People v Jones |
2019 NY Slip Op 06954 |
Decided on September 27, 2019 |
Appellate Division, Fourth Department |
Published by New York State Law Reporting Bureau pursuant to Judiciary Law § 431. |
This opinion is uncorrected and subject to revision before publication in the Official Reports. |
Decided on September 27, 2019 SUPREME COURT OF THE STATE OF NEW YORK Appellate Division, Fourth Judicial Department
PRESENT: CARNI, J.P., LINDLEY, DEJOSEPH, CURRAN, AND WINSLOW, JJ.
909 KA 17-00185
v
JAMES JONES, JR., DEFENDANT-APPELLANT.
THE LEGAL AID BUREAU OF BUFFALO, INC., BUFFALO (SUSAN C. MINISTERO OF COUNSEL), FOR DEFENDANT-APPELLANT.
GREGORY J. MCCAFFREY, DISTRICT ATTORNEY, GENESEO (JOSHUA J. TONRA OF COUNSEL), FOR RESPONDENT.
Appeal from a judgment of the Livingston County Court (Robert B. Wiggins, J.), rendered November 22, 2016. The judgment convicted defendant, upon his plea of guilty, of criminal possession of a weapon in the second degree.
It is hereby ORDERED that the judgment so appealed from is unanimously affirmed.

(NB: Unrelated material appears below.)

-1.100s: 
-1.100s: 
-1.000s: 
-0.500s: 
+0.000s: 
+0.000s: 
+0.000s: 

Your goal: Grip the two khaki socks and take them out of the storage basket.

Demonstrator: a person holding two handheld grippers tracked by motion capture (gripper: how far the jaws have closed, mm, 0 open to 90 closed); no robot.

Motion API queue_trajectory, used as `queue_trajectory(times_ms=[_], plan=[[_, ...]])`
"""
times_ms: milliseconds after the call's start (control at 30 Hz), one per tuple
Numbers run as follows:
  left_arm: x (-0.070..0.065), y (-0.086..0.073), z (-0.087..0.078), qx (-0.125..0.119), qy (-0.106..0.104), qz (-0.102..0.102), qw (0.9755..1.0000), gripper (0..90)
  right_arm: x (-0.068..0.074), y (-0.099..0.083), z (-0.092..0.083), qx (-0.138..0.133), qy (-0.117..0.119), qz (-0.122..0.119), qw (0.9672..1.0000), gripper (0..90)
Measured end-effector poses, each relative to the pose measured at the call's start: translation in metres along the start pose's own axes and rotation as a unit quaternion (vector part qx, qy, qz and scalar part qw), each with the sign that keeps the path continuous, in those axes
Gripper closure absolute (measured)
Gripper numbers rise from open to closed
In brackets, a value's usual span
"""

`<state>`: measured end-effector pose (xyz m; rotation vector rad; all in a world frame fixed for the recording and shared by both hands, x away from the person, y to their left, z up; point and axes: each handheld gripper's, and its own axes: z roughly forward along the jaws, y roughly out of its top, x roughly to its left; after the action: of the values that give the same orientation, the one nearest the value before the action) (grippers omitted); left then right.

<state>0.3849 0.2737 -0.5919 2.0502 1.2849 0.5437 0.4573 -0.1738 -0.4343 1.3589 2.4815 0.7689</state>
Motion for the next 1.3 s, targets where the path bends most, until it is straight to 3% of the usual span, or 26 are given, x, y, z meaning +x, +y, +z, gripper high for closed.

Memorandum: Defendant appeals from a judgment convicting him upon his plea of guilty of criminal possession of a weapon in the second degree (Penal Law § 265.03 [3]). By failing to move to withdraw the plea or to vacate the judgment, defendant failed to preserve for our review his contention that, based on his alleged mental illness and comments that he made during the plea colloquy and the sentencing hearing, his guilty plea was not voluntarily, knowingly, and intelligently entered (see People v Wilkes, 160 AD3d 1491, 1491 [4th Dept 2018], lv denied 31 NY3d 1154 [2018]; People v Williams, 124 AD3d 1285, 1285 [4th Dept 2015], lv denied 25 NY3d 1078 [2015]). Contrary to defendant's contention, this case does not fall within the rare exception to the preservation requirement because nothing defendant said during the plea colloquy or the sentencing hearing "clearly cast[] significant doubt upon the defendant's guilt or otherwise call[ed] into question the voluntariness of the plea" (People v Lopez, 71 NY2d 662, 666 [1988]; see Williams, 124 AD3d at 1285-1286).

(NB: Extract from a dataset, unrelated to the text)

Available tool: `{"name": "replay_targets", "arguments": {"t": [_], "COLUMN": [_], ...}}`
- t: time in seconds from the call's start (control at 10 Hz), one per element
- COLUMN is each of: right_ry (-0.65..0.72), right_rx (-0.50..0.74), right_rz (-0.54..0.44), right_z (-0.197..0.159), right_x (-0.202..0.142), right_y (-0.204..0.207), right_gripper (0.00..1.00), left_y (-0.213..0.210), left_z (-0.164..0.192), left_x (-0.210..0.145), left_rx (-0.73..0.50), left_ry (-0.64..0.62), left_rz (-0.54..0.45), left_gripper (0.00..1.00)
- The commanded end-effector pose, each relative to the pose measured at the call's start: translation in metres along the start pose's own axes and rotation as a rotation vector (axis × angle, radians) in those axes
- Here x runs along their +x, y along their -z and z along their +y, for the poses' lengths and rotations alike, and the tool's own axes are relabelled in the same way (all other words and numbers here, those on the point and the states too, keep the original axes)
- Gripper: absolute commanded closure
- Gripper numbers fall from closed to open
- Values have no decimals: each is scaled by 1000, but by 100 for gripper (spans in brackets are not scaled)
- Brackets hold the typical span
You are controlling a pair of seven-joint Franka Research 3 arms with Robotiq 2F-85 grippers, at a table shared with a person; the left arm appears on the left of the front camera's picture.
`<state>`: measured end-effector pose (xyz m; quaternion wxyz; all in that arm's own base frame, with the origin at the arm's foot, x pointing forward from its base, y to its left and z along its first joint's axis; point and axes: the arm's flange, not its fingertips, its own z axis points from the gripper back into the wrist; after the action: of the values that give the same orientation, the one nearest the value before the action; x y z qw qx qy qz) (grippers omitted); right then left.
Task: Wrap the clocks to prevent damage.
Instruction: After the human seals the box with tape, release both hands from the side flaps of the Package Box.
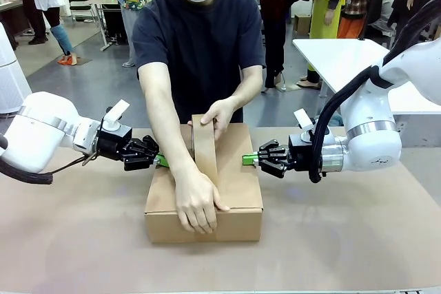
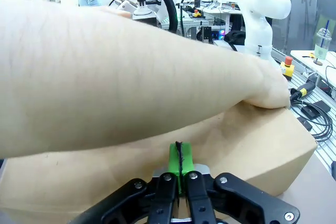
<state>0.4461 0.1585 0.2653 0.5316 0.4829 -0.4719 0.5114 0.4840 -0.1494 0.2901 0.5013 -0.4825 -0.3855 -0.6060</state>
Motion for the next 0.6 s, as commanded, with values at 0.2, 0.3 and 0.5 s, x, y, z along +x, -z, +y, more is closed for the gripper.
{"name": "replay_targets", "arguments": {"t": [0.2,0.3,0.5], "right_ry": [3,3,3], "right_rx": [-9,-9,-9], "right_rz": [1,1,1], "right_z": [2,2,2], "right_x": [-2,-2,-2], "right_y": [2,2,2], "right_gripper": [99,99,99], "left_y": [0,0,0], "left_z": [0,0,0], "left_x": [-2,-2,-2], "left_rx": [7,7,7], "left_ry": [-4,-4,-4], "left_rz": [2,2,2], "left_gripper": [100,100,100]}}
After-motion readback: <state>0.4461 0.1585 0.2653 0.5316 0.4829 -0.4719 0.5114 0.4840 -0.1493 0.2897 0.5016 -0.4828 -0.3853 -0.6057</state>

Defendant's comment during the factual allocution about the firearm's operability was equivocal and did not cast significant doubt on whether the gun actually functioned (see People v Goldstein, 12 NY3d 295, 301 [2009]; People v Ramos, 164 AD3d 922, 923 [2d Dept 2018], lv denied 32 NY3d 1114 [2018]). At most, defendant's comment betrayed his lack of knowledge with respect to the firearm's operability, but defendant's knowledge of the operability of the firearm is not an element of the offense (see People v Brown, 107 AD3d 1477, 1478 [4th Dept 2013], lv denied 21 NY3d 1040 [2013]). In addition, defendant's comment at sentencing did not cast doubt on his guilt because the challenged comment, which concerned the length of the available sentencing range, did not undermine any of the facts that supported defendant's guilt (cf. People v Beasley, 25 NY2d 483, 486-488 [1969]; People v Gresham, 151 AD3d 1175, 1177-1178 [3d Dept 2017]).

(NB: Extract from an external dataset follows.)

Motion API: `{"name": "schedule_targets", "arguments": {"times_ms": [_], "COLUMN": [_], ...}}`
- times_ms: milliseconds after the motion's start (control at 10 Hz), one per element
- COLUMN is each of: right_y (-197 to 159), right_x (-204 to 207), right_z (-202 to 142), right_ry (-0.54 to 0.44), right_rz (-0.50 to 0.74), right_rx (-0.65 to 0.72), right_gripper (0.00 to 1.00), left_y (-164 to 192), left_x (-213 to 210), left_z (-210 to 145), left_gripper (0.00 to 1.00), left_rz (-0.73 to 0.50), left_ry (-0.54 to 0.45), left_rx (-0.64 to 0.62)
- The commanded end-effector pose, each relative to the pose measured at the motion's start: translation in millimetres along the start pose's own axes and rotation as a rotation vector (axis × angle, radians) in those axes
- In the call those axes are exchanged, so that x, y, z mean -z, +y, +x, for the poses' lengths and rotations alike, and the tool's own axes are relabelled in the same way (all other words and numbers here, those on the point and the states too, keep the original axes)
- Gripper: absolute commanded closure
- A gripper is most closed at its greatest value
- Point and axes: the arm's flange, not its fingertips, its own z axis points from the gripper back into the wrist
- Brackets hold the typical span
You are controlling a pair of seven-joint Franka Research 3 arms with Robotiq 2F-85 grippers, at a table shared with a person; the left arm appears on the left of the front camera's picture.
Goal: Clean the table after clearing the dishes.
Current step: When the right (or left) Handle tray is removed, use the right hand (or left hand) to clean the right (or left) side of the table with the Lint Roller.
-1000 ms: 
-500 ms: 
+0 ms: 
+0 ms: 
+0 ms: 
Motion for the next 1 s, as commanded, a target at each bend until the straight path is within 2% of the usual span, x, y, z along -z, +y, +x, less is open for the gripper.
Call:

Finally, defendant's prior history of mental health problems did not cast significant doubt on the voluntariness of the plea. "A history of prior mental illness or treatment does not itself call into question [a] defendant's competence," and there is no indication in the record that defendant was unable to understand the plea proceedings or that he was mentally incompetent at the time he entered his guilty plea (People v Robinson, 39 AD3d 1266, 1267 [4th Dept 2007], lv denied 9 NY3d 869 [2007] [internal quotation marks omitted]; see Williams, 124 AD3d at 1286). During the plea colloquy, defendant denied suffering from any mental health problems at that time and, in general, "defendant's responses to [County C]ourt's inquiries appeared to be informed, competent and lucid" (People v Young, 66 AD3d 1445, 1446 [4th Dept 2009], lv [*2]denied 13 NY3d 912 [2009]; see People v Shackelford, 100 AD3d 1527, 1528 [4th Dept 2012], lv denied 21 NY3d 1009 [2013]).